-- Problem --
Reproduce the opening lines of the records exactly, up to and including the line in which "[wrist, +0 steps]" occurs.

-- Task material --
=== Begin Enclosure ===

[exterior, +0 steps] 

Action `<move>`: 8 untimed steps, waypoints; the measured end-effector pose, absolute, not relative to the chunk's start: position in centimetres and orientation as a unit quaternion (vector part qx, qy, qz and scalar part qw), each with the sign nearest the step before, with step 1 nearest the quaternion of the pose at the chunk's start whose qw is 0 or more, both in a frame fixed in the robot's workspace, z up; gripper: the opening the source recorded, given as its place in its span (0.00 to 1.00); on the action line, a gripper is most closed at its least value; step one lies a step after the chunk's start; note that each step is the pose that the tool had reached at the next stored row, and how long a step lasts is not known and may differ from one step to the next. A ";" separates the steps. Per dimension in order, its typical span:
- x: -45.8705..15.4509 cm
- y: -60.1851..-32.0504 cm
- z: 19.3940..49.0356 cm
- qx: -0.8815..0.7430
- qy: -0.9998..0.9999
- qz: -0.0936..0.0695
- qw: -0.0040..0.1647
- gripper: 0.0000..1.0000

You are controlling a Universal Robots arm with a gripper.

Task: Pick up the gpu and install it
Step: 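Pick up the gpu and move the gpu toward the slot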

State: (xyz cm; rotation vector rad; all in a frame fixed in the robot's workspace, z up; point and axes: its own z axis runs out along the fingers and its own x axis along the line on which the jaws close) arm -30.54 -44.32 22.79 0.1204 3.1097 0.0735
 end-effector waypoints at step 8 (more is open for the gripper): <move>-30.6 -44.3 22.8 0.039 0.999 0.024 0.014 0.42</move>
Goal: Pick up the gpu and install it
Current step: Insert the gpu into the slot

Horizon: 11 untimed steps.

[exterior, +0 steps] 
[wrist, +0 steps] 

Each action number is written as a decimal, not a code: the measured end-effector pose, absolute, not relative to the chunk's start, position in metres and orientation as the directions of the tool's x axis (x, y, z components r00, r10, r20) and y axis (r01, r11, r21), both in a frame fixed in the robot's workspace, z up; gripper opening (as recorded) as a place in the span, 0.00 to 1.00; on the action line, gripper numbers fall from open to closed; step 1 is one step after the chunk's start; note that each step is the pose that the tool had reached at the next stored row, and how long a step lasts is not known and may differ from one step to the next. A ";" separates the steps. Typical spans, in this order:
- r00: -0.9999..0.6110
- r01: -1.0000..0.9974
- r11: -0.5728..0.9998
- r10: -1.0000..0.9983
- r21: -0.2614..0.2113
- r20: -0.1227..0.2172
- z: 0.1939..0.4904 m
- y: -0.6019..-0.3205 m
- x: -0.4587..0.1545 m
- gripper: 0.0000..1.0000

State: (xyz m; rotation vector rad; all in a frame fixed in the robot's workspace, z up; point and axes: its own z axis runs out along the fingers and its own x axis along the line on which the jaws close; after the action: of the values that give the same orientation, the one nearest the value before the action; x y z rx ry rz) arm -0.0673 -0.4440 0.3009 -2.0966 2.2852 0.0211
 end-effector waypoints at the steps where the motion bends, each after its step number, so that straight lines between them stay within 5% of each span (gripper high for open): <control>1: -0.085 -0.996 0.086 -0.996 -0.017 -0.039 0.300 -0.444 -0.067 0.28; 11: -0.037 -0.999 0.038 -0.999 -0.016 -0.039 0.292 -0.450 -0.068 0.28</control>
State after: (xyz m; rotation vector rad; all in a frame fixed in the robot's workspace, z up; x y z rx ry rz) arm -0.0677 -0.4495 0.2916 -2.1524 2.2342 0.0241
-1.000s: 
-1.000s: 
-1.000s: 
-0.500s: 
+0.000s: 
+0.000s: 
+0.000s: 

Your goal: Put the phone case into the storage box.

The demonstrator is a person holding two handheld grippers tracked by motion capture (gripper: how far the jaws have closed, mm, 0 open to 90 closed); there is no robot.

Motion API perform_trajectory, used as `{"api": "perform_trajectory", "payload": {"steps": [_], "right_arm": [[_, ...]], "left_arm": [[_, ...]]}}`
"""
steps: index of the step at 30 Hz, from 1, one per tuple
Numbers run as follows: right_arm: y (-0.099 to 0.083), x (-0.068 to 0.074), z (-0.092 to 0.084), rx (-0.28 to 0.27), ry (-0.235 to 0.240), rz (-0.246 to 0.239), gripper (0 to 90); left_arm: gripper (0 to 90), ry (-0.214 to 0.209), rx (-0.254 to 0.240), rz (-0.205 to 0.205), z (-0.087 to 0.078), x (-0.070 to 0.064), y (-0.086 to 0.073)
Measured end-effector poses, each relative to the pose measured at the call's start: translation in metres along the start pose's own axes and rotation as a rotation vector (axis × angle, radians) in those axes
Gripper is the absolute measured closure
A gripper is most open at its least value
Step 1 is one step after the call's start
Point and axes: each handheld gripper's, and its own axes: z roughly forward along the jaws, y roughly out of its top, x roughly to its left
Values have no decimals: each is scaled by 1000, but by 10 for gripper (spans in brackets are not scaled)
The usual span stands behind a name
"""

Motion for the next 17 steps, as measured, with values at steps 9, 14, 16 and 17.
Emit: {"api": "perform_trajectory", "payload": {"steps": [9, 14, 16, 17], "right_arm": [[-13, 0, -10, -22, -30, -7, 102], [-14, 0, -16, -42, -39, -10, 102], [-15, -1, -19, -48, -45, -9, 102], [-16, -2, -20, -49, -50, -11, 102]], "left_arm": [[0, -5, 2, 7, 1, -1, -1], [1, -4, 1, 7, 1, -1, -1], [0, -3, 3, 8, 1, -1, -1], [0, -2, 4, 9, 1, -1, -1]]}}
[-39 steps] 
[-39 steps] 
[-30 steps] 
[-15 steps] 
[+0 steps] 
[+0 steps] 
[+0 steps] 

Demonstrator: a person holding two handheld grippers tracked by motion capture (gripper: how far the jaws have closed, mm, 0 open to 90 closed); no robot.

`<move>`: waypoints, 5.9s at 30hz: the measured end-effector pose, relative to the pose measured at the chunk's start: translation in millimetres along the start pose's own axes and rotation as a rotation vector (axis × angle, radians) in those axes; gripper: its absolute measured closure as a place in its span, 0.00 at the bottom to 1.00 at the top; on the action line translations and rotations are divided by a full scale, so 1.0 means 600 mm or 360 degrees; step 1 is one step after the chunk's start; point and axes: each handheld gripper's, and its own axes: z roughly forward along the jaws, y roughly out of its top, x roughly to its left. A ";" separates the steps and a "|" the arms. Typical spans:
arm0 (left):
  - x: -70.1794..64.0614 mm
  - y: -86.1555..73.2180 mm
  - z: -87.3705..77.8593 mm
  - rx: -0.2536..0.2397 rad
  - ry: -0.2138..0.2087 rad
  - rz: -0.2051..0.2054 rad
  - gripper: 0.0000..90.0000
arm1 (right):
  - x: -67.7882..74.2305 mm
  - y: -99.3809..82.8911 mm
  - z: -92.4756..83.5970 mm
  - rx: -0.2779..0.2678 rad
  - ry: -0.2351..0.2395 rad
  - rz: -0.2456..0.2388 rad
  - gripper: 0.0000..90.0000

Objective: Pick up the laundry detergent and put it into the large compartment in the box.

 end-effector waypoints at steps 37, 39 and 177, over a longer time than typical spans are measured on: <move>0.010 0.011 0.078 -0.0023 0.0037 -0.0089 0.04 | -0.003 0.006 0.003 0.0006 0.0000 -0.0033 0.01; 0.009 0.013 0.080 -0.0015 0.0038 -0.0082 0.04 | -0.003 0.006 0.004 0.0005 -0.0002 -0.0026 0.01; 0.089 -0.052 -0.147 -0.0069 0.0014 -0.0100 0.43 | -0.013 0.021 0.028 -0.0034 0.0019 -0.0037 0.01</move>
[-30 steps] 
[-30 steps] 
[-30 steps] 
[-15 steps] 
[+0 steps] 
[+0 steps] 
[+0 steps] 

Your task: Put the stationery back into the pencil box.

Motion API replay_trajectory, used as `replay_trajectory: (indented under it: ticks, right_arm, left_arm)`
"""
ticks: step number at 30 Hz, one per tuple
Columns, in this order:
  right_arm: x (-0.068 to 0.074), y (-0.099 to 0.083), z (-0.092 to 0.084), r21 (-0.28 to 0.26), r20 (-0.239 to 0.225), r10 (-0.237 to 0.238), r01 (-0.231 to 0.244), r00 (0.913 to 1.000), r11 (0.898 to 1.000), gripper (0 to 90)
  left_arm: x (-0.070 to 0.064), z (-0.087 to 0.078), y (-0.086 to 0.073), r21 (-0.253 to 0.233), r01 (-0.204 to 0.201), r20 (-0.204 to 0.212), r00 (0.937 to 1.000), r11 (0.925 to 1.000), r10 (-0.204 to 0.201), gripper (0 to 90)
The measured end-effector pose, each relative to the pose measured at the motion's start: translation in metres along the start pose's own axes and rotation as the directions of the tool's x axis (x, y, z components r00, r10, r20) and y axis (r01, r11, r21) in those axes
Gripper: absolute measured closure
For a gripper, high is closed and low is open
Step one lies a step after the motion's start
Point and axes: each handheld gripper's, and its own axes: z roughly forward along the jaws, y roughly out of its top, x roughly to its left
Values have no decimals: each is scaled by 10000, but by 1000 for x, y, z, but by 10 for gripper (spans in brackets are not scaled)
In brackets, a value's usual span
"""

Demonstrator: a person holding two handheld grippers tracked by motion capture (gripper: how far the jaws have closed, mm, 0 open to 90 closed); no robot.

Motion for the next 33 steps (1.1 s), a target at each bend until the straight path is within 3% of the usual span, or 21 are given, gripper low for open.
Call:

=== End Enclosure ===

-- Written answer --
[exterior, +0 steps] 

Action `<move>`: 8 untimed steps, waypoints; the measured end-effector pose, absolute, not relative to the chunk's start: position in centimetres and orientation as a unit quaternion (vector part qx, qy, qz and scalar part qw), each with the sign nearest the step before, with step 1 nearest the quaternion of the pose at the chunk's start whose qw is 0 or more, both in a frame fixed in the robot's workspace, z up; gripper: the opening the source recorded, given as its place in its span (0.00 to 1.00); on the action line, a gripper is most closed at its least value; step one lies a step after the chunk's start; note that each step is the pose that the tool had reached at the next stored row, and how long a step lasts is not known and may differ from one step to the next. A ";" separates the steps. Per dimension in order, its typical span:
- x: -45.8705..15.4509 cm
- y: -60.1851..-32.0504 cm
- z: 19.3940..49.0356 cm
- qx: -0.8815..0.7430
- qy: -0.9998..0.9999
- qz: -0.0936..0.0695
- qw: -0.0040..0.1647
- gripper: 0.0000..1.0000

You are controlling a Universal Robots arm with a gripper.

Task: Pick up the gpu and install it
Step: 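Pick up the gpu and move the gpu toward the slot
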
State: (xyz cm; rotation vector rad; all in a frame fixed in the robot's workspace, z up; point and axes: its own z axis runs out along the fingers and its own x axis along the line on which the jaws close) arm -30.54 -44.32 22.79 0.1204 3.1097 0.0735
 end-effector waypoints at step 8 (more is open for the gripper): <move>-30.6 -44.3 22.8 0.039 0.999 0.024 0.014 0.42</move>
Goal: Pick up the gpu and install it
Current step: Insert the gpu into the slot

Horizon: 11 untimed steps.

[exterior, +0 steps] 
[wrist, +0 steps] 

No part of the exercise remains unanswered.